Interview- How to: Industry vets 311 on the secret to musical success
To all aspiring musicians or hopeful up-and-comers in the music biz, Omaha natives and industry veterans 311 have some advice for you: keep working hard, and your glory day will come. Or will it?
311 came of age in the early 1990s, when the band members drove themselves to out-of-town gigs, financed their own tours, and played their hometown every night. Nearly two years of hard work paid off in a record deal, and the band recorded such classics as "Down" and "Amber" ("whoa, Amber is the color of your energy"). They worked with producers as prestigious as Bob Rock (whose clients include Metallica and Bon Jovi) with a mixture of rock, reggae, ska, and punk to diverse audiences as amphitheater headliners.
But they hit a rock recently when their 18-year relationship with label Volcano Entertainment came to an end, bringing the band, now based in L.A., to a "new phase," according to guitarist Tim Mahoney. Where does a band go when cut loose into an industry landscape that operates so differently then when it first began?
The Hook: Well, you've been around for 20 years now. Are you finally feeling fulfilled and ready to call it a day?
Tim Mahoney: I'm ready to keep it going. We're out of our record contract, and it's exciting to see what happens here. I don't know if I'll ever feel fulfilled, there's a lot of things we've gotten to do, and I don't want that to end.
The Hook: 311 started as a real grassroots creation, so how did you stay true to your music and your goals?
TM: In Omaha, we played every Monday night for a long time until we developed a following. It's always about playing live–- it's easy to get music out there and have people hear it, but as far as earning money, that's harder.
The Hook: With the number of musicians ever increasing thanks to platforms like MySpace, how do you continue to challenge yourself and remain relevant?
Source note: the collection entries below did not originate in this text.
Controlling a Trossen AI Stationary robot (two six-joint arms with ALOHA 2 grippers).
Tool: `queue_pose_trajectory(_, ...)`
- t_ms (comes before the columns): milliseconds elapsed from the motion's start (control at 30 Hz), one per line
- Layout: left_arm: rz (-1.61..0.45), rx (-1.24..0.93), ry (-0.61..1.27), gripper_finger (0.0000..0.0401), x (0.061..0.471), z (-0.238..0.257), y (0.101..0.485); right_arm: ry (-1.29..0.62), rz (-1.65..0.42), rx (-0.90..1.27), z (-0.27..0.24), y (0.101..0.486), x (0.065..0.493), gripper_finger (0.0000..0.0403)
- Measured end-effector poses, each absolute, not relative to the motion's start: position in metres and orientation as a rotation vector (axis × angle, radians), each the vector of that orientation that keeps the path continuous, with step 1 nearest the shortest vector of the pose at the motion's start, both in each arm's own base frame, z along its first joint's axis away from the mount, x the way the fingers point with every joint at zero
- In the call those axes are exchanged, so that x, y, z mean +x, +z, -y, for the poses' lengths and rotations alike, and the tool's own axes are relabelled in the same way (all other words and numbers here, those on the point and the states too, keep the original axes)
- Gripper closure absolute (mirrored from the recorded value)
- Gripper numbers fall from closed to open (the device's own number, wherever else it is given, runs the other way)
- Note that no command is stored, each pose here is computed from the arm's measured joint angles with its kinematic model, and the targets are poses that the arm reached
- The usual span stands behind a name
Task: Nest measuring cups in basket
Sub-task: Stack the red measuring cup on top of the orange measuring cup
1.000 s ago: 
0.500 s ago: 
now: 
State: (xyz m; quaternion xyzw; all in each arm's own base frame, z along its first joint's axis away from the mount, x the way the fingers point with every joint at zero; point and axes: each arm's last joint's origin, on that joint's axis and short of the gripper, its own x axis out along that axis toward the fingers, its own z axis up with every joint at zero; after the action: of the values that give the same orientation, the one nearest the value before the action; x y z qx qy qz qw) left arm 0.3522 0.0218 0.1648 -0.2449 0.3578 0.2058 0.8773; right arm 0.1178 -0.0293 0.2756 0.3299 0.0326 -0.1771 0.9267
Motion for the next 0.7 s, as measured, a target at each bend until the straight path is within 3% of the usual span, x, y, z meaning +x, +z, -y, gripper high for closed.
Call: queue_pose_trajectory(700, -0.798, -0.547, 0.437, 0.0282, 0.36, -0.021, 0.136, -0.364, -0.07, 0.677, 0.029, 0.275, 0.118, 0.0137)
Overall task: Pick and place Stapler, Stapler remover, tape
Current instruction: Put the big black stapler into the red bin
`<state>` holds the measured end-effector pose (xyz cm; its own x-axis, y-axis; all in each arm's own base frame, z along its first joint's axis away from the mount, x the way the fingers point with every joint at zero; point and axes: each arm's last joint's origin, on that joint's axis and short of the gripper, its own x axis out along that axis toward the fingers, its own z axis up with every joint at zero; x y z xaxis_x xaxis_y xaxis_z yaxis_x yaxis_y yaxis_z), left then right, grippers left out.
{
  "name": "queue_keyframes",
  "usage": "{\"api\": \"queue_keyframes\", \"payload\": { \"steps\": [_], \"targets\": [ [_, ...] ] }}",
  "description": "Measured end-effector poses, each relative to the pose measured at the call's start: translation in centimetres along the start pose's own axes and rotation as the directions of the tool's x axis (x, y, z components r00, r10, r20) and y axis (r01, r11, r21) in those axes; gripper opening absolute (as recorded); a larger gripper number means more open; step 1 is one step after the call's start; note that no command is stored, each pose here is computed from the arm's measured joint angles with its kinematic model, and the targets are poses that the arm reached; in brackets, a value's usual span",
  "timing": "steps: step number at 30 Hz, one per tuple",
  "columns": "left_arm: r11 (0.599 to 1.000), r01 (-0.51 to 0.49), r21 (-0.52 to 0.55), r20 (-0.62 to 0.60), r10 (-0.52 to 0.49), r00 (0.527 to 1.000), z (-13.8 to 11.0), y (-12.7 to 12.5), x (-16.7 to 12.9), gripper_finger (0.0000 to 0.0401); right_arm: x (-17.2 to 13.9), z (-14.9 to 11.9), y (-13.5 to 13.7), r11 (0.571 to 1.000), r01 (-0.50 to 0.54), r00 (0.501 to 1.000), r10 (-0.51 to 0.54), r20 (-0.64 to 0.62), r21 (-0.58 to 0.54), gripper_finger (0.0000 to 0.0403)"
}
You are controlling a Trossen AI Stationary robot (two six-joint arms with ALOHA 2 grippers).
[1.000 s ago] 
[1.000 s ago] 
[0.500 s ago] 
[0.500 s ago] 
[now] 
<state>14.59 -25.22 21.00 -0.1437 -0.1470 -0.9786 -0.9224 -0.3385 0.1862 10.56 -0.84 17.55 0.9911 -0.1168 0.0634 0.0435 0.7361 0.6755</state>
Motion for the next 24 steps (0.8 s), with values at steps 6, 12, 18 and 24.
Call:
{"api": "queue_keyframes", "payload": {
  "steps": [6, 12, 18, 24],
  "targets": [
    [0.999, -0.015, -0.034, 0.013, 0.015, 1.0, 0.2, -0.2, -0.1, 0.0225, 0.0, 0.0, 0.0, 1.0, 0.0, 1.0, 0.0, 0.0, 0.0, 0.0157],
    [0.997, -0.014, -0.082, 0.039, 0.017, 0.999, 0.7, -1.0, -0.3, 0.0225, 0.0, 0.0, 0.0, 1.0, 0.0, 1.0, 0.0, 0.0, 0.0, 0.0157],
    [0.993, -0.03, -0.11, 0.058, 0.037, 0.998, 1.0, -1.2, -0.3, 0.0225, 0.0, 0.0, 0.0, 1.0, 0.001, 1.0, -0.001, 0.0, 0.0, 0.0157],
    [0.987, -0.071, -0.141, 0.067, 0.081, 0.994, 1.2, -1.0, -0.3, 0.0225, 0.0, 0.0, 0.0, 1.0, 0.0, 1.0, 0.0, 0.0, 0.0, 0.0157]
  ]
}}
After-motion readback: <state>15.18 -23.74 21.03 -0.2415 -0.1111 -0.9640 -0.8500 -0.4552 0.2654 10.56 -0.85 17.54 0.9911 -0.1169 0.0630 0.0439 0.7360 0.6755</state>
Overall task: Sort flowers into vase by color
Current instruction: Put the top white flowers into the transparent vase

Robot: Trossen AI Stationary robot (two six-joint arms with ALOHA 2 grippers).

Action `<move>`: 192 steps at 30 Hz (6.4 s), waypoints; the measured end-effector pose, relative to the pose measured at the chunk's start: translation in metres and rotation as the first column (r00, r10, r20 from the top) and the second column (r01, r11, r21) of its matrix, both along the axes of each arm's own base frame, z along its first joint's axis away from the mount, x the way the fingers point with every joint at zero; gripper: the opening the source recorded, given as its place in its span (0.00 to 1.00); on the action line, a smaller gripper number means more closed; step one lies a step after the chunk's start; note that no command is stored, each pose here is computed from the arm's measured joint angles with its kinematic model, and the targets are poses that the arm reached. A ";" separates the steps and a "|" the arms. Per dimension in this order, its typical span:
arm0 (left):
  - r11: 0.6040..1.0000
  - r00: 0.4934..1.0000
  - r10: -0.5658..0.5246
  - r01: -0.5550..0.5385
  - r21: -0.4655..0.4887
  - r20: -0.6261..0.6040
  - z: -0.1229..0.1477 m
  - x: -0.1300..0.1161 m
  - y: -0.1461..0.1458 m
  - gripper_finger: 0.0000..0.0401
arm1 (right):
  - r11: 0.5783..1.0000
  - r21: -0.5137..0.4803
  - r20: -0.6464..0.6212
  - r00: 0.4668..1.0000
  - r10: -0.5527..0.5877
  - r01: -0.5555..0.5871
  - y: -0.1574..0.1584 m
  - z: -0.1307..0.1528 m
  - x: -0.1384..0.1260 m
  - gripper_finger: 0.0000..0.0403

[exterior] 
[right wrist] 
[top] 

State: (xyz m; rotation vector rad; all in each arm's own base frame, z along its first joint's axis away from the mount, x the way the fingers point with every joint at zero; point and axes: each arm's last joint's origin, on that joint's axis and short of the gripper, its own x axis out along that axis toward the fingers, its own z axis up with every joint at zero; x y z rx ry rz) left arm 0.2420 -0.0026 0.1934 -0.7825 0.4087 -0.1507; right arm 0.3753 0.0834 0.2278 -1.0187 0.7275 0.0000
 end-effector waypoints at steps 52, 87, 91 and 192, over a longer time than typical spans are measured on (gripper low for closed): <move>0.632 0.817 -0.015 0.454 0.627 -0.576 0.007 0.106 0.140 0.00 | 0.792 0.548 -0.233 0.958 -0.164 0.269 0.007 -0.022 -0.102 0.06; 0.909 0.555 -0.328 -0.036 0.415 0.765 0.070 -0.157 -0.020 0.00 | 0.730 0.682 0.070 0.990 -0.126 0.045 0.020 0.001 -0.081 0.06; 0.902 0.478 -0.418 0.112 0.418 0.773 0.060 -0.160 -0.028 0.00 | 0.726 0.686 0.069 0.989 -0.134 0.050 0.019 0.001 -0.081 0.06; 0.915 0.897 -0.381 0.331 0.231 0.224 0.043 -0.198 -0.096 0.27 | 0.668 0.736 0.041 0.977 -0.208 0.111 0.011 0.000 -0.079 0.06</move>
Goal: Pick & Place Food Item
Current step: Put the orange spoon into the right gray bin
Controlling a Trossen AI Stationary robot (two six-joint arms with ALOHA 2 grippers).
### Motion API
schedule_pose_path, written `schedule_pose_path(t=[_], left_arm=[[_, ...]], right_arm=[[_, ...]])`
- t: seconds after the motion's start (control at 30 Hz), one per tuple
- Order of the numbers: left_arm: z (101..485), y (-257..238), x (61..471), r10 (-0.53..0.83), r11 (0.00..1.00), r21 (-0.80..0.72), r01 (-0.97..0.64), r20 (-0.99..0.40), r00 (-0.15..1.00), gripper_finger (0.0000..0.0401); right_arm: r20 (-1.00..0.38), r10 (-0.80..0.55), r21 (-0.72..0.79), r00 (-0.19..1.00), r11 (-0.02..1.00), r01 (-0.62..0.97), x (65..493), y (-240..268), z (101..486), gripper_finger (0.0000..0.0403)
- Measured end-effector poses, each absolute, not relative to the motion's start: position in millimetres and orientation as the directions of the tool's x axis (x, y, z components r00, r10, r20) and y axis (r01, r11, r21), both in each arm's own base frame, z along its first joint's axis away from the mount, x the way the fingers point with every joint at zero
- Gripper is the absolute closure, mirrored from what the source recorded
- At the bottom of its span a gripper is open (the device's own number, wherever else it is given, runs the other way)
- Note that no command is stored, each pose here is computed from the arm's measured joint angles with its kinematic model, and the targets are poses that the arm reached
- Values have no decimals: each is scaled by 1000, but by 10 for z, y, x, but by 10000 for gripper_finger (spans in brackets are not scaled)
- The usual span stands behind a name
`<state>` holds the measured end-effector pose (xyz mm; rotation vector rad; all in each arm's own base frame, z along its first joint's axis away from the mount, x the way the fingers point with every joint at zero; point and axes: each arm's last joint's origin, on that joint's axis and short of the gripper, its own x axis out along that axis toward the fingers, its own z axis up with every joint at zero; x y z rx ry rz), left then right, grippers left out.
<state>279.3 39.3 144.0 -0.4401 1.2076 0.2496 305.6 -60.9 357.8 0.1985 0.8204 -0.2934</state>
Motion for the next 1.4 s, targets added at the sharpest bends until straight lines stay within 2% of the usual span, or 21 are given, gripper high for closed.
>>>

TM: There are a lot of people living here in L.A., and it's very humbling to see all these great guitar players, and it reminds you that you've got to work and continue to grow to get better. All five of us are still inspired to keep the band sounding better. Finding inspiration is the key.
The Hook: If it's easier to get yourself out there today, what's the secret to success?
TM: I could go on the internet and quickly hear something new as we're on the phone. Spreading the word about your band is getting easier, but you still have to go out and play and enjoy playing a lot.
311 plays the Charlottesville Pavilion Sunday, October 24. Ballyhoo! opens. Gates open at 6pm and tickets are $35.